The third form of the present invention for achieving the aforementioned object is a displacement information deriving device.

In the displacement information deriving device of the third form, the first coil and the second coil of the second form are arranged such that coil planes thereof correspond with each other.

According to this arrangement, the second coil is arranged at a position where magnetic field is relatively strong among magnetic fields generated in the first coil so that the second coil arranged at the position exhibits further excellent sensitivity for detecting magnetovariation in the distant region as variation in induced voltage.

The fourth form of the present invention for achieving the aforementioned object is an occupant restraint system.

The occupant restraint system of the fourth form of the invention comprises at least a displacement information deriving device in any of the previous forms of the invention, an occupant restraint device, and a control device.

The occupant restraint device of this embodiment is a device which operates to restrain a vehicle occupant in the event of a vehicle collision.
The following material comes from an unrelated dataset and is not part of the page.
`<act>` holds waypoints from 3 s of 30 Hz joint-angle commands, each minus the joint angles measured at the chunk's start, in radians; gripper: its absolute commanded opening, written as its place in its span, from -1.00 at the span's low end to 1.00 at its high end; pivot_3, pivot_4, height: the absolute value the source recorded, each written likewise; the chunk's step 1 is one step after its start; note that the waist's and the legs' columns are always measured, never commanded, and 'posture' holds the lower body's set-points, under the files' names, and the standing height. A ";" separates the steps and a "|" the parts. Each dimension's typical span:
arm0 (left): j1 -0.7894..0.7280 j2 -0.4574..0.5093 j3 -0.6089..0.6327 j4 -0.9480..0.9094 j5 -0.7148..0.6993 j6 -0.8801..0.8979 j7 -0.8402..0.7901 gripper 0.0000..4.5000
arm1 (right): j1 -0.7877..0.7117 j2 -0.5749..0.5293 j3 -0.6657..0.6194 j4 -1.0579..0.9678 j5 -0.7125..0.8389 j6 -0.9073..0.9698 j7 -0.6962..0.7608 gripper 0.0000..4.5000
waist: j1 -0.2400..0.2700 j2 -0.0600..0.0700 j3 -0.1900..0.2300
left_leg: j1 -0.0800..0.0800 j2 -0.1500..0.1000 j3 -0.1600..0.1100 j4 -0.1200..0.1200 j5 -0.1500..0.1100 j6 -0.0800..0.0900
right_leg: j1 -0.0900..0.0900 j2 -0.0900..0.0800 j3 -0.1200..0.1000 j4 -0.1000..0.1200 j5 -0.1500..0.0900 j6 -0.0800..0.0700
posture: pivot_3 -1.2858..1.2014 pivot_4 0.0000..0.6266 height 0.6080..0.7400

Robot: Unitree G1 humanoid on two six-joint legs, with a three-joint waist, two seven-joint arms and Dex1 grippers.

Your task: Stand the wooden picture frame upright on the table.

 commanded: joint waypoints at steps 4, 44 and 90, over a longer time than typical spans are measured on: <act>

The “occupant restraint device” used here includes occupant restraint devices such as an airbag device (airbag module) and a seat belt device.

The control device of this embodiment is a device having at least a function of controlling the occupant restraint device base on the information derived by the deriving unit, i.e., the information about displacement of the vehicle component. Typically, the invention may employ such an arrangement that when it is determined that a vehicle collision occurs based on information about displacement of the vehicle component, control signals are outputted to the airbag device and the seat belt device. The invention may also employ such an arrangement that impact energy at the collision is estimated based on the information about displacement of the vehicle component and the occupant restraint mode in the airbag device or the seat belt device is varied according to the estimated impact energy. The control device may be provided exclusively for controlling the occupant restraint device or used not only for controlling the occupant restraint device but also for controlling the actuation of a running system and/or an electric system.

This arrangement allows the occupant restraint device to be controlled using highly accurate information about displacement of the vehicle component obtained by the displacement information deriving device, thereby achieving thorough restraint of the vehicle occupant.

The fifth form of the present invention for achieving the aforementioned object is an occupant restraint system.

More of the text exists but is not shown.